[Task directions] Retype the full set of data, character for character.
___ Extracted material ___
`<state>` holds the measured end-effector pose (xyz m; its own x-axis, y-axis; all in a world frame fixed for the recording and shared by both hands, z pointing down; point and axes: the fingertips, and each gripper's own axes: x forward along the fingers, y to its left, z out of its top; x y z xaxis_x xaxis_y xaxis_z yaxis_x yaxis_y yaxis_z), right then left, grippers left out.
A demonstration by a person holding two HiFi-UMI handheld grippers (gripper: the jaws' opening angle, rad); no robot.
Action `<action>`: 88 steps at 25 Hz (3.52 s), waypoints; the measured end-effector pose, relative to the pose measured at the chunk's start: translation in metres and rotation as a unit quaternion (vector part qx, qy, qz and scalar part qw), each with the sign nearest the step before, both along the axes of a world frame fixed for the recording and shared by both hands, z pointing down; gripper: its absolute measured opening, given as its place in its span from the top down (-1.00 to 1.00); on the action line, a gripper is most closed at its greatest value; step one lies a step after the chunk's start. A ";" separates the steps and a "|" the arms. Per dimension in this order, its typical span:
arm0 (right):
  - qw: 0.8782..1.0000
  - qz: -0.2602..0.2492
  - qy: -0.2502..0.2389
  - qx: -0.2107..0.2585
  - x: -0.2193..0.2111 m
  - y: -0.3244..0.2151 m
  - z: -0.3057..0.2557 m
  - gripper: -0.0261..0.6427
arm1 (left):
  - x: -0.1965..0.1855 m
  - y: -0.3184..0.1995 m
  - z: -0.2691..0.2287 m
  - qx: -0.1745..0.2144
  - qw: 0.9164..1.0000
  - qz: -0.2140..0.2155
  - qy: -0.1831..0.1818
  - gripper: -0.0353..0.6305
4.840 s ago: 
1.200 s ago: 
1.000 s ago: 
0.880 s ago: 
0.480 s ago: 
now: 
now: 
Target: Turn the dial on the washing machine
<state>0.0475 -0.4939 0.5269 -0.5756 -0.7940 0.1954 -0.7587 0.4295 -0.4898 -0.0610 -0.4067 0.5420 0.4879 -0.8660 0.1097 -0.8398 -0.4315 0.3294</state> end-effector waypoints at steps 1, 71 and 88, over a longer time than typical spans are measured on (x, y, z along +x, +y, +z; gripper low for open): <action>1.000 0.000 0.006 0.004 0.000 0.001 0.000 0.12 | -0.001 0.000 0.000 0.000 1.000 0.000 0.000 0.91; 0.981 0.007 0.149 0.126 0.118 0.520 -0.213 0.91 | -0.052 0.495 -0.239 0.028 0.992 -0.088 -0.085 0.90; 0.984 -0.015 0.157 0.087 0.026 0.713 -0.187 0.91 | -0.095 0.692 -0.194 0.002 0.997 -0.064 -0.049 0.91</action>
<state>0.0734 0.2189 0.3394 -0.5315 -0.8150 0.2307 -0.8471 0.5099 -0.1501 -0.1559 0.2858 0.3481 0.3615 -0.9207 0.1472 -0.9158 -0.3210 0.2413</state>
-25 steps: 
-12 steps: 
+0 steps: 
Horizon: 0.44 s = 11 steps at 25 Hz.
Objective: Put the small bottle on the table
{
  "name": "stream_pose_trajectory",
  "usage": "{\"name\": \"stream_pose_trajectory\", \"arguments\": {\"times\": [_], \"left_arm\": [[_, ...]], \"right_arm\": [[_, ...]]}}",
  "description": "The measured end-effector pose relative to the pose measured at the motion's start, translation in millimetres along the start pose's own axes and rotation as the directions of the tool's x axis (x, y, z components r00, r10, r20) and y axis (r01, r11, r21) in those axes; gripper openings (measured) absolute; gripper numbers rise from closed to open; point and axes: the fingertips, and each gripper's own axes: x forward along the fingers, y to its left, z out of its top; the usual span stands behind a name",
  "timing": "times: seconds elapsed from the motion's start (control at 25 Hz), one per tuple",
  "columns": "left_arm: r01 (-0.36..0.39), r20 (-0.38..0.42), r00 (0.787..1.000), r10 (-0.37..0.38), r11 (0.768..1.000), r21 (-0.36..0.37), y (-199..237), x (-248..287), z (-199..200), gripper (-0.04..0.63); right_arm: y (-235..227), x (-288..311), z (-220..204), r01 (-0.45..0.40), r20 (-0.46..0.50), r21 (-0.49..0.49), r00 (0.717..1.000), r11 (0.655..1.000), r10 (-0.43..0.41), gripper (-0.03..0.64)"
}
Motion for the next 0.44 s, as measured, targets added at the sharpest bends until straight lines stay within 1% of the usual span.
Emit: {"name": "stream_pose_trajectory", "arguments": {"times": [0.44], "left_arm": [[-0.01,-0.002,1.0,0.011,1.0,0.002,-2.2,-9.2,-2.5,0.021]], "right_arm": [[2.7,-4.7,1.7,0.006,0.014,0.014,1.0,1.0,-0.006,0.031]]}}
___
[Answer for the task]
`<state>` holds the measured end-effector pose (xyz m; its own x-axis, y-axis; all in a world frame fixed for the recording and shared by both hands, z pointing down; point and axes: the fingertips, and each gripper's own axes: x forward along the fingers, y to its left, z out of its top; x y z xaxis_x xaxis_y xaxis_z yaxis_x yaxis_y yaxis_z), right then left, grippers left out.
A demonstration by a person holding two HiFi-UMI handheld grippers (gripper: the jaws' opening angle, rad); no robot.
Action `<action>`: 88 steps at 25 Hz (3.52 s), waypoints; the measured end-effector pose, relative to the pose measured at the chunk's start: translation in metres and rotation as a unit quaternion (vector part qx, qy, qz and scalar part qw), each with the sign nearest the step before, both along the axes of a world frame fixed for the recording and shared by both hands, z pointing down; gripper: its absolute measured opening, given as its place in its span from the top down (-1.00 to 1.00); on the action line, a gripper is most closed at its greatest value; step one lies a step after the chunk's start. A ";" separates the steps and a "|" the arms. Per dimension in this order, its typical span:
arm0 (right):
  - qw: 0.8782..1.0000
  - qz: -0.2602..0.2492
  - qy: -0.2502..0.2389
  - qx: -0.2107..0.2585
  - x: -0.2193..0.2111 m
  - y: -0.3244..0.2151 m
  - z: -0.3057..0.2557 m
  - gripper: -0.0261..0.6427
arm1 (left):
  - x: -0.1965..0.1855 m
  - y: -0.3184..0.1995 m
  - z: -0.2691..0.2287 m
  - qx: -0.1745..0.2144
  - qw: 0.9164..1.0000
  - qz: -0.2140..0.2155
  - qy: -0.1831..0.1818
  - gripper: -0.0353..0.6305
4.840 s ago: 
1.200 s ago: 
1.000 s ago: 
0.880 s ago: 
0.480 s ago: 
now: 
now: 
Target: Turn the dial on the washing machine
<state>0.0475 -0.4939 0.5269 -0.5756 -0.7940 0.1954 -0.7587 0.4295 -0.4898 -0.0610 -0.4067 0.5420 0.4879 -0.8660 0.1097 -0.8398 -0.4315 0.3294</state> end-effector waypoints at steps 1, 71 and 88, over a longer time than typical spans are measured on (x, y, z along +x, +y, +z; gripper low for open): <action>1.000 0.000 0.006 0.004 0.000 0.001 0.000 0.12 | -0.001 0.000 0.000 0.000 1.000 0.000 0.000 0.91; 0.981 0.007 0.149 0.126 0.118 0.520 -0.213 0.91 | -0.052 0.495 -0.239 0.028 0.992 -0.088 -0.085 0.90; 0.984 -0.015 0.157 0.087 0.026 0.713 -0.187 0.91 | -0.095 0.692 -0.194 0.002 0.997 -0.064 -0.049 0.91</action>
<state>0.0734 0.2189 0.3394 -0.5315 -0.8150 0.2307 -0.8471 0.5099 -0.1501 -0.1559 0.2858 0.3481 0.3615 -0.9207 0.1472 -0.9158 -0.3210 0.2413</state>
-25 steps: 
-12 steps: 
+0 steps: 
Horizon: 0.44 s = 11 steps at 25 Hz.
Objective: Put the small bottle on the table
{
  "name": "stream_pose_trajectory",
  "usage": "{\"name\": \"stream_pose_trajectory\", \"arguments\": {\"times\": [_], \"left_arm\": [[_, ...]], \"right_arm\": [[_, ...]]}}",
  "description": "The measured end-effector pose relative to the pose measured at the motion's start, translation in millimetres along the start pose's own axes and rotation as the directions of the tool's x axis (x, y, z components r00, r10, r20) and y axis (r01, r11, r21) in those axes; gripper openings (measured) absolute; gripper numbers rise from closed to open; point and axes: the fingertips, and each gripper's own axes: x forward along the fingers, y to its left, z out of its top; the usual span stands behind a name",
  "timing": "times: seconds elapsed from the motion's start (control at 25 Hz), one per tuple",
  "columns": "left_arm: r01 (-0.36..0.39), r20 (-0.38..0.42), r00 (0.787..1.000), r10 (-0.37..0.38), r11 (0.768..1.000), r21 (-0.36..0.37), y (-199..237), x (-248..287), z (-199..200), gripper (-0.04..0.63); right_arm: y (-235..227), x (-288..311), z (-220..204), r01 (-0.45..0.40), r20 (-0.46..0.50), r21 (-0.49..0.49), r00 (0.717..1.000), r11 (0.655..1.000), r10 (-0.43..0.41), gripper (-0.03..0.64)"
}
Motion for the next 0.44 s, as measured, targets added at the sharpest bends until straight lines stay within 1% of the usual span.
Emit: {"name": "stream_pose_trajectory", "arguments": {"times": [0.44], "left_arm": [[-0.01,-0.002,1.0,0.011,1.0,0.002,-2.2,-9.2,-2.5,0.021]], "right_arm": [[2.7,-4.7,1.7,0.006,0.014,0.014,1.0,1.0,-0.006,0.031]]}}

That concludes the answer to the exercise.